» **WORK ITEM**
Transcribe exactly the lines that begin the material and continue through the line containing "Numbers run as". Leave out whatever follows.

» **TASK INPUTS**
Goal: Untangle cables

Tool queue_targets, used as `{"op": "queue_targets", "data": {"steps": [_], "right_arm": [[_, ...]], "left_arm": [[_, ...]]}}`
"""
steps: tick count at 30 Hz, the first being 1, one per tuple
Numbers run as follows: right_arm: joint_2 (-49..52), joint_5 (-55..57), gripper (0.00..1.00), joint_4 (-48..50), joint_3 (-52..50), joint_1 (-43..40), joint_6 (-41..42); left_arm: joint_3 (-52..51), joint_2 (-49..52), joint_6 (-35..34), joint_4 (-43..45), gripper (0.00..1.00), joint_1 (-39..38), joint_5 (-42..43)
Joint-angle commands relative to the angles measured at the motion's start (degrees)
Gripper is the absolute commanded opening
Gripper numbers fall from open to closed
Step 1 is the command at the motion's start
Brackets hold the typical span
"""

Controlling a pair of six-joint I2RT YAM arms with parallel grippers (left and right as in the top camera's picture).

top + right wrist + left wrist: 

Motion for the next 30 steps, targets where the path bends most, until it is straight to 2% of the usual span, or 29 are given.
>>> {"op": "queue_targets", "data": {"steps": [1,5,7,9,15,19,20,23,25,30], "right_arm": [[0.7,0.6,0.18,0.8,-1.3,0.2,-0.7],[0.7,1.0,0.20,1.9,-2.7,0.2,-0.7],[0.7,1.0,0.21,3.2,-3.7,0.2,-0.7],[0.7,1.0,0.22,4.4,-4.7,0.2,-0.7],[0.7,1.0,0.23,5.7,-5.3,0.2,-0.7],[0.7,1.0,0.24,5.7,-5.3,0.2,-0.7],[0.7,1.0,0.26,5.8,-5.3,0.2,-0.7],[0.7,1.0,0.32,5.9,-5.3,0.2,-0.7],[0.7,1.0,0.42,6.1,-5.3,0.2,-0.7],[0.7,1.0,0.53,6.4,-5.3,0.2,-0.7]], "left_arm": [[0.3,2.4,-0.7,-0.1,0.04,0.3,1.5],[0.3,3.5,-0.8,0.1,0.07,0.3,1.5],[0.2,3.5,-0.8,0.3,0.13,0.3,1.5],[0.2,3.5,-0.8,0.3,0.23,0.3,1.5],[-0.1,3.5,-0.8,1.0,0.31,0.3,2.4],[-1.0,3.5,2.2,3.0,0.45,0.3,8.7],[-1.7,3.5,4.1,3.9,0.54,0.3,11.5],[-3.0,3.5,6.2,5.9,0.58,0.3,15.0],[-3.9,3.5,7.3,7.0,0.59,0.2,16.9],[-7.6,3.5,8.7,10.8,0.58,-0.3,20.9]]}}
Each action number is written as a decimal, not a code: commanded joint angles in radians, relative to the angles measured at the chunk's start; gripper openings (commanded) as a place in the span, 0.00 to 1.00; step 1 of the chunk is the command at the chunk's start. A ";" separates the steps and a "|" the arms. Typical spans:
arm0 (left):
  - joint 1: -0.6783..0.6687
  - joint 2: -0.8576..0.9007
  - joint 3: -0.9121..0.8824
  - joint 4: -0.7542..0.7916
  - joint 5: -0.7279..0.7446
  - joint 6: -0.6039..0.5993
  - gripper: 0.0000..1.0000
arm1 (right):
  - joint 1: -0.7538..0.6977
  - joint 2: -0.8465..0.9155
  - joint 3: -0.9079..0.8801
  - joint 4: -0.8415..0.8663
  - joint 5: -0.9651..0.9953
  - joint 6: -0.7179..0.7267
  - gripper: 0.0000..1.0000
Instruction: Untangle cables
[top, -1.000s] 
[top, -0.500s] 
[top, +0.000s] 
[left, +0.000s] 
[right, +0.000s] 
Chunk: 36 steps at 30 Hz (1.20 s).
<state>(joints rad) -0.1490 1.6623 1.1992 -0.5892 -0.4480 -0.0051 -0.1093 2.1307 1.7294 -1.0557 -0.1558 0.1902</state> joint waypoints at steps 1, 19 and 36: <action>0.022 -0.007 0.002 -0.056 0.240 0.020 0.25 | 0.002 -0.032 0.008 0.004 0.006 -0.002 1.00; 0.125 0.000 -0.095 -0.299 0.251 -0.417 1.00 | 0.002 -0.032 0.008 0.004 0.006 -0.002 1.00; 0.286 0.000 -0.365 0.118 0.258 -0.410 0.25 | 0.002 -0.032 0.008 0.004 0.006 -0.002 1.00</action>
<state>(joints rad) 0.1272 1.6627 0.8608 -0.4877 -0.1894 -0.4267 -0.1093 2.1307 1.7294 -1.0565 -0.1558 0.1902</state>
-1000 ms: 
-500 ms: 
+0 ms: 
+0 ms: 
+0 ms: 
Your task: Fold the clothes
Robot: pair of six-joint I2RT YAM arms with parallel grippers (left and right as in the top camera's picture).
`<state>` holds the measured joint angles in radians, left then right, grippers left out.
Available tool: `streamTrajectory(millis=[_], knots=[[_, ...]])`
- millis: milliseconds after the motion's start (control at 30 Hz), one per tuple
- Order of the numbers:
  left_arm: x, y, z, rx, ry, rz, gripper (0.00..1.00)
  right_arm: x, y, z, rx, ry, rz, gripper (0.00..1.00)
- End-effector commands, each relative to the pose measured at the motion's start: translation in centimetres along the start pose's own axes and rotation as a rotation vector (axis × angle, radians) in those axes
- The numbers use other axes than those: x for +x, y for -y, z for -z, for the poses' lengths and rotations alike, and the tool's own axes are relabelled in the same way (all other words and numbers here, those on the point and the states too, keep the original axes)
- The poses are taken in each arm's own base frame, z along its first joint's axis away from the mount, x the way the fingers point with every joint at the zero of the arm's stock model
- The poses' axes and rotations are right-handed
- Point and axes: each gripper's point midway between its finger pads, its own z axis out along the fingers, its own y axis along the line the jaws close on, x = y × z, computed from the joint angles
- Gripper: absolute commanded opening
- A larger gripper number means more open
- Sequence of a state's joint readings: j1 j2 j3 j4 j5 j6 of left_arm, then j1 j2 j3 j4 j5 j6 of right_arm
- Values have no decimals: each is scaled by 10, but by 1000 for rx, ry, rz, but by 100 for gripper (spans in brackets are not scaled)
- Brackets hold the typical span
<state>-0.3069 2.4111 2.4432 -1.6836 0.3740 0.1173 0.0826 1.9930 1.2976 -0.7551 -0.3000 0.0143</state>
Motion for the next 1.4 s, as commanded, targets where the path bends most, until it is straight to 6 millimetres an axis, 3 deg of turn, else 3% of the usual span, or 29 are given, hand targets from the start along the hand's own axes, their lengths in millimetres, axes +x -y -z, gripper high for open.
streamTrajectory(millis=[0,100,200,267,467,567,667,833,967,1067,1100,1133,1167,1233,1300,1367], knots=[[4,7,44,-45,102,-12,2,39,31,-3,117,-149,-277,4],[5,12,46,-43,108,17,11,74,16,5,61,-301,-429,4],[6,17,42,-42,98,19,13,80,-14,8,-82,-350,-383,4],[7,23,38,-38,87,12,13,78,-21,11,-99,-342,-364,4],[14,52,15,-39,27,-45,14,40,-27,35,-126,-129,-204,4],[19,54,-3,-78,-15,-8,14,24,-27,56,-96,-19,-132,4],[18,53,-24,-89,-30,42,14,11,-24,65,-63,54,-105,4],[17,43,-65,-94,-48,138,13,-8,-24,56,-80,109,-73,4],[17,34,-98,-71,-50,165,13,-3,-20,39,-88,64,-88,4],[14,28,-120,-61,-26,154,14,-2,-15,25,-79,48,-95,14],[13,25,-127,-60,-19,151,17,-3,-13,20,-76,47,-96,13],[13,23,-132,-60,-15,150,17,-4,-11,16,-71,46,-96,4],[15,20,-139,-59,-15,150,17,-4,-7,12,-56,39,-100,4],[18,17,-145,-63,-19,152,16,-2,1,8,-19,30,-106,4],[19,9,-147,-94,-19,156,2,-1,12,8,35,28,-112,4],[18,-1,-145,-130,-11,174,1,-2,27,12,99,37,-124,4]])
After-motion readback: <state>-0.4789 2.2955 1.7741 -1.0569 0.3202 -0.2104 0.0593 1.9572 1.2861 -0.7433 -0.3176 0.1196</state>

» **SOLUTION TO THE PROBLEM**
Goal: Untangle cables

Tool queue_targets, used as `{"op": "queue_targets", "data": {"steps": [_], "right_arm": [[_, ...]], "left_arm": [[_, ...]]}}`
"""
steps: tick count at 30 Hz, the first being 1, one per tuple
Numbers run as follows: right_arm: joint_2 (-49..52), joint_5 (-55..57), gripper (0.00..1.00), joint_4 (-48..50), joint_3 (-52..50), joint_1 (-43..40), joint_6 (-41..42); left_arm: joint_3 (-52..51), joint_2 (-49..52), joint_6 (-35..34), joint_4 (-43..45), gripper (0.00..1.00), joint_1 (-39..38), joint_5 (-42..43)

The answer has been fully written out.